The story takes off when Dave has a misunderstanding on a flight resulting in claims filed against him by a flight attendant and a security guard on the aircraft. Ordered by a judge (the late Lynne Thigpen) to undergo an anger management program, the court ups the ante when Dave is again the defendant in an assault case and is ordered to undergo particularly intensive anger management. When his therapist, Dr. Rydell, enters Dave's apartment and forces Dave to let him share a bed or else face the prospect of going to jail, Dave reluctantly agrees. From that point on, Dave is commanded to act in various ways to overcome his alleged anger, a program that includes the necessity to hit on a chic woman in a bar (Heather Graham) despite Dave's protestations that he's engaged and is doing so with utmost reluctance.

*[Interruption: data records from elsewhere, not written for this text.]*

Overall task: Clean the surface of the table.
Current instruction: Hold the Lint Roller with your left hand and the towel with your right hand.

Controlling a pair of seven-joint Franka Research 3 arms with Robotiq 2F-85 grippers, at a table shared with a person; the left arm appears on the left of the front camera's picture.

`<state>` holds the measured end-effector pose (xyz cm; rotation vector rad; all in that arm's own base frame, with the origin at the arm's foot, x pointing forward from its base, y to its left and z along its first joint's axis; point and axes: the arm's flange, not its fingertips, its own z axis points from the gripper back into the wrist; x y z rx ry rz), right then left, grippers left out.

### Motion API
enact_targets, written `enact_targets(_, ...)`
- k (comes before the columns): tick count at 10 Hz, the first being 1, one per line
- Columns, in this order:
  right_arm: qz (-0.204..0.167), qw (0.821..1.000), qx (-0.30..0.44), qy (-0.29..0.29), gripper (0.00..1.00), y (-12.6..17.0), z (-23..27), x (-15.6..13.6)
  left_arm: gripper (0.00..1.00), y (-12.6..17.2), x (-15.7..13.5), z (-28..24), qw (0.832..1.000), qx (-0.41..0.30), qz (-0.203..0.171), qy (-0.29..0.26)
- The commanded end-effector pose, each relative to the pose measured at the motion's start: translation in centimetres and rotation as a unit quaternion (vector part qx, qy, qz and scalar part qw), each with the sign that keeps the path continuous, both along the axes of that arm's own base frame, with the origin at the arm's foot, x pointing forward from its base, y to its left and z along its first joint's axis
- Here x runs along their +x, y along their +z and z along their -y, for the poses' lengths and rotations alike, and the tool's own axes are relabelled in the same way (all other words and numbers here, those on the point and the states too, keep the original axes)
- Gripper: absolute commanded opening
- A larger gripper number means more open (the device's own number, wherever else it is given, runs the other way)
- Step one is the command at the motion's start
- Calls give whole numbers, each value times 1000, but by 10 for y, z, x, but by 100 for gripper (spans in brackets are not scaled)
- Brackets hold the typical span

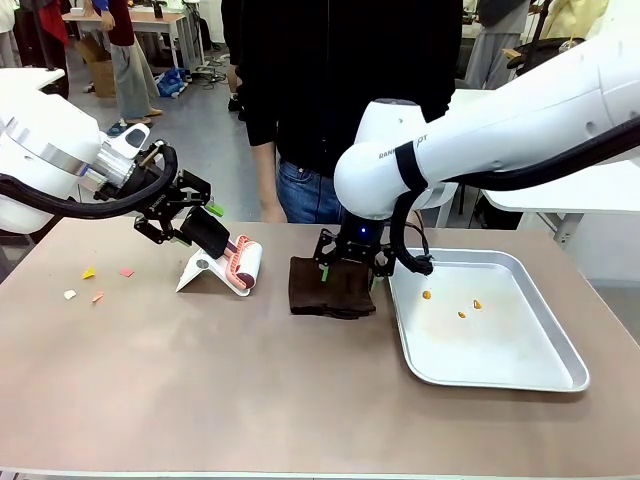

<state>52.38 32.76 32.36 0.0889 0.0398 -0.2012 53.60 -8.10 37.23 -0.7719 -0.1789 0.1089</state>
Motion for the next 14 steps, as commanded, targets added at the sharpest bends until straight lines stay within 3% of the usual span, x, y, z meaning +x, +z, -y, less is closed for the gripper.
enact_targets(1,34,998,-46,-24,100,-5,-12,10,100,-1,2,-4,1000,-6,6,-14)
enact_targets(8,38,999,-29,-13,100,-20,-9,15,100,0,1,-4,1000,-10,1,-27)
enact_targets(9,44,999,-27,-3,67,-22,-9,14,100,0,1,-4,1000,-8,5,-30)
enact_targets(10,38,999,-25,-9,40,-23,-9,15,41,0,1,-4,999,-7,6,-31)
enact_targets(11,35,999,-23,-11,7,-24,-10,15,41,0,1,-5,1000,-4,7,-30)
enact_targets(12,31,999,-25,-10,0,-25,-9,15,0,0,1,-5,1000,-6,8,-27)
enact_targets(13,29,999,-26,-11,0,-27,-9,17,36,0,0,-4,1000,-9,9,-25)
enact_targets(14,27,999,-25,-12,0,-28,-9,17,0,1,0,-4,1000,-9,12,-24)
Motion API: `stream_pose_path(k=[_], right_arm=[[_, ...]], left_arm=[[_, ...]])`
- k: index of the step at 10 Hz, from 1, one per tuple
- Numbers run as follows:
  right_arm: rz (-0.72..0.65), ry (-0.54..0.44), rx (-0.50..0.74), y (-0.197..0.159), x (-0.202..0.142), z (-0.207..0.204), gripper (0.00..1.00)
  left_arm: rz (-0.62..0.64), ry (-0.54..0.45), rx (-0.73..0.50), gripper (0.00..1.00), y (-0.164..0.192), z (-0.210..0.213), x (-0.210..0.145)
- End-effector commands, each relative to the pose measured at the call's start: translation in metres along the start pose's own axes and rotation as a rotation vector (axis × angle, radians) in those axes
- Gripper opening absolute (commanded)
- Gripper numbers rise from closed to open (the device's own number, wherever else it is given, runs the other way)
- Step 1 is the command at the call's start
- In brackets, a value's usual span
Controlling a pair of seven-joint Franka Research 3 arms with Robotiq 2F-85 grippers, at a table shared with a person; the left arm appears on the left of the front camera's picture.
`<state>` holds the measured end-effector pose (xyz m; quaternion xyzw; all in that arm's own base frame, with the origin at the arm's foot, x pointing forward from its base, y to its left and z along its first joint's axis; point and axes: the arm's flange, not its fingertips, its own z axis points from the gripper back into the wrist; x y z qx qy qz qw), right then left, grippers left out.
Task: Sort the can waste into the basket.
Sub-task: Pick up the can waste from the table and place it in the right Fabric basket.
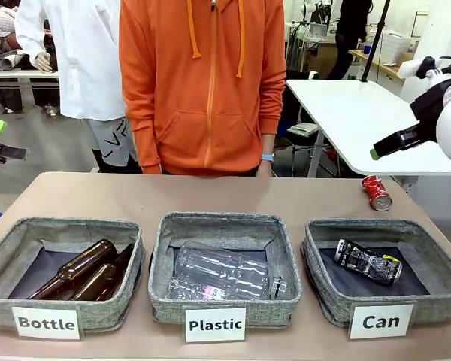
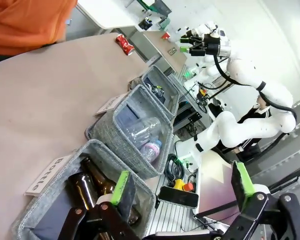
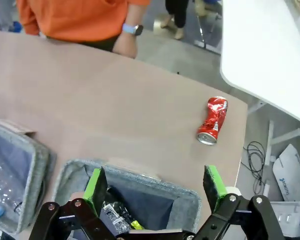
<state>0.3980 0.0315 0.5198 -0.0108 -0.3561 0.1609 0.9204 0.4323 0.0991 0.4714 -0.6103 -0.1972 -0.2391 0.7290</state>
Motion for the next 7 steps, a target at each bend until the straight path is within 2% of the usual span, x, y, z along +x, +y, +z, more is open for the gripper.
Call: stream_pose_path(k=[1,4,6,7], right_arm=[[0.003,0.146,-0.023,0.004,0.014,-0.017,1.00],[-0.086,0.384,-0.035,-0.058,0.067,-0.113,1.00],[-0.251,0.405,-0.064,-0.110,0.080,-0.173,1.00],[-0.293,0.409,-0.098,-0.124,0.080,-0.198,1.00]], left_arm=[[0.003,0.005,0.007,1.00,-0.003,0.000,0.000],[0.003,0.005,0.007,1.00,-0.003,0.000,0.000],[0.003,0.005,0.007,1.00,-0.003,0.000,0.000],[0.003,0.005,0.007,1.00,-0.003,0.000,0.000]])
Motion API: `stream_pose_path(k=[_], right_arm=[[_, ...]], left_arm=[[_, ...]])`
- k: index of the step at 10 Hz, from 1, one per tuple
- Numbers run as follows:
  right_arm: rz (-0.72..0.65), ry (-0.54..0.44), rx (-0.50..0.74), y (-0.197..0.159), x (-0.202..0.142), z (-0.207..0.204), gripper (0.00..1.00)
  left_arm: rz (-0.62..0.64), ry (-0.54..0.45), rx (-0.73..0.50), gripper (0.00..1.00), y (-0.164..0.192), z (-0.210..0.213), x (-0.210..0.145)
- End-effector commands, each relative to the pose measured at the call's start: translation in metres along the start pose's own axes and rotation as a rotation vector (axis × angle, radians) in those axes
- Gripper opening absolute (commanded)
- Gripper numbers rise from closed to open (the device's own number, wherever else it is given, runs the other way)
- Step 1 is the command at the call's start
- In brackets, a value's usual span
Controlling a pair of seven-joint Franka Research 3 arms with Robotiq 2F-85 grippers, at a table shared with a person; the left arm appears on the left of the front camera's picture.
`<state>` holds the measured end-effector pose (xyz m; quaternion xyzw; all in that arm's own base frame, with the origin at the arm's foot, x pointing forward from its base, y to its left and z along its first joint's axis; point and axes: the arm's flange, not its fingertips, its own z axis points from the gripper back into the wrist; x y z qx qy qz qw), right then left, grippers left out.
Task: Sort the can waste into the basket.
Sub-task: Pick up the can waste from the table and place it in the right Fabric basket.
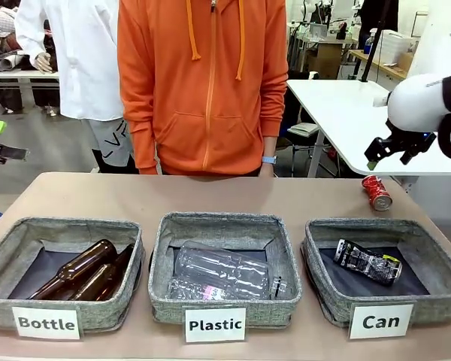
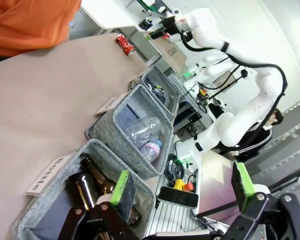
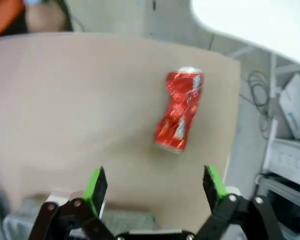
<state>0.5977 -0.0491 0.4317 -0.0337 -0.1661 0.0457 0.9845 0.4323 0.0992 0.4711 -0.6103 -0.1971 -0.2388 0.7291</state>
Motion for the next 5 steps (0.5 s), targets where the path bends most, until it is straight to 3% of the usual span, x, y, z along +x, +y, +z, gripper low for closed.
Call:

Director Peter Segal's idea of comedy is to trot out some stellar actors like John Turturro, John C. Reilly, and Woody Harrelson and load them down as caricatures absurd even for a vulgar comedy. John Turturro in particular becomes increasing irritating on his one-note characterization as Chuck, a terminally angry guy who can settle down only when he delivers an Eskimo chant. Worst of all Jack Nicholson bounces from a brilliant role as a newly retired fellow in "About Schmidt" one in which many a person in the audience can relate by asking, "Is this what I can expect when I leave my job?" to that of a single-note wacko whose performance is unacceptable to any viewer who want some semblance of reality in comedies. Adam Sandler had begun to climb back to the status he held in his best work, "The Wedding Singer," when he took on the complexities of a character in "Punch-Drunk Love." This time he has regressed to his unfortunately generic self.